Angus Stone uncloaks all with his solo release of “Broken Brights,” choosing to ditch the moniker “Lady of the Sunshine” he opted for with his last piece in 2009. This is Stone’s second album devoid of his sister, who joins him in forming “Angus & Julia Stone,” a collaboration that topped the charts multiple times in the pair’s homeland, Australia.

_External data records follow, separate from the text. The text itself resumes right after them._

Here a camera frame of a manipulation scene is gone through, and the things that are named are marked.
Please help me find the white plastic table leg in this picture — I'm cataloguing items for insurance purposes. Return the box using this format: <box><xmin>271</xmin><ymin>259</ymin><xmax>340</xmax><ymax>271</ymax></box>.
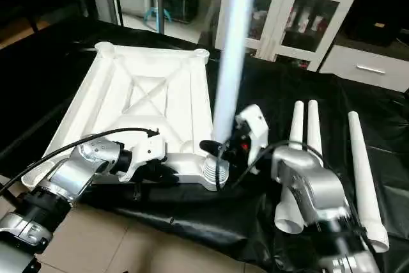
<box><xmin>202</xmin><ymin>0</ymin><xmax>258</xmax><ymax>191</ymax></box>
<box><xmin>346</xmin><ymin>111</ymin><xmax>390</xmax><ymax>253</ymax></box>
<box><xmin>274</xmin><ymin>100</ymin><xmax>305</xmax><ymax>235</ymax></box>
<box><xmin>307</xmin><ymin>99</ymin><xmax>325</xmax><ymax>159</ymax></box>

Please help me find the white plastic table top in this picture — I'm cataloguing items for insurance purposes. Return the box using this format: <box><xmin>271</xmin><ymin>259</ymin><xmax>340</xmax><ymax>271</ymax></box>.
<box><xmin>21</xmin><ymin>42</ymin><xmax>231</xmax><ymax>191</ymax></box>

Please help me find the black plastic mat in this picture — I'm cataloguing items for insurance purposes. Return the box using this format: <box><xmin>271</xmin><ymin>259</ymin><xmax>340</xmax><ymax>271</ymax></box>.
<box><xmin>0</xmin><ymin>16</ymin><xmax>409</xmax><ymax>273</ymax></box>

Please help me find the light blue plastic object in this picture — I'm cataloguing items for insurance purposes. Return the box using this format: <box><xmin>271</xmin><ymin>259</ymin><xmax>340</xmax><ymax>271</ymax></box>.
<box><xmin>143</xmin><ymin>6</ymin><xmax>172</xmax><ymax>26</ymax></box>

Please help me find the white glass-door cabinet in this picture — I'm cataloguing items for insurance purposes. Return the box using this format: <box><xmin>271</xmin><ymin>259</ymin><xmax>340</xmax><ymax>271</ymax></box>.
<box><xmin>214</xmin><ymin>0</ymin><xmax>360</xmax><ymax>73</ymax></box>

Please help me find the white drawer unit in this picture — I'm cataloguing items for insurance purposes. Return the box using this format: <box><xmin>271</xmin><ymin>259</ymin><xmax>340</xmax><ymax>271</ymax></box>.
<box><xmin>318</xmin><ymin>44</ymin><xmax>409</xmax><ymax>93</ymax></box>

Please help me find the black low cabinet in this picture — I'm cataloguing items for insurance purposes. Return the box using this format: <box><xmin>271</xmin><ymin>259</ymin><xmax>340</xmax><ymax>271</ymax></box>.
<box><xmin>345</xmin><ymin>0</ymin><xmax>409</xmax><ymax>50</ymax></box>

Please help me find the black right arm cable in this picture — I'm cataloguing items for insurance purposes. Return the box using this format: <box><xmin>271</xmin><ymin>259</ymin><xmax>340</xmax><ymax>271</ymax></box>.
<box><xmin>215</xmin><ymin>137</ymin><xmax>327</xmax><ymax>192</ymax></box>

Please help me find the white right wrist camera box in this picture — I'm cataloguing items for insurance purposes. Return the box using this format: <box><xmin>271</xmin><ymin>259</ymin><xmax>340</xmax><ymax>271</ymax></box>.
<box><xmin>234</xmin><ymin>104</ymin><xmax>270</xmax><ymax>168</ymax></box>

In “Broken Brights,” Angus confronts the mass audiences who know him as half of a whole and presents the first work under his true namesake. Truthfully, he hasn’t strayed from the formula that earned he and his sister a following, bringing back the infallible combination of love, loss, and lust in his lyricism and playing up a heavy reliance on strings with faintly distinguishable (yet much appreciated) bursts of electronic. The result is that he’s churned out a semblance of his prior work, rather than heading the mainstream route with more laboring of production.
It’s back to basics from the first track, with River Love offering an uncomplicated drifting between string instruments and harmonic touches. Stone’s untarnished vocals are undeniably bluesy, yet fluid in the emotion-heavy tone he uses to debate where his love has it’s origins. Ultimately he asks, “Will she bring roses when I’m dead?” There’s a smattering of tracks with the same feel, like Wooden Chair and Apprentice of the Rocket Man.
A few standout tracks hit a little harder, notably Bird on the Buffalo, which embodies the same foot-tapping quality indie listeners hold dear, yet is not as quenched with heartfelt revelry. It was Blue is similar, with Stone’s vocals echoing in a cavelike nostalgia, “It was over when we got there.”
Aside from the slightly misplaced Blue Door, which speaks an unmistakably southern, almost home-on-the-range feel, “Broken Brights” is a solid folk album. It’s simultaneously a gesture in a new direction on Stone’s part in his solo effort, which his sister is likewise attempting, and an offering to loyal audiences who can count on the Stone duo for some classic, emotional acoustic compositions.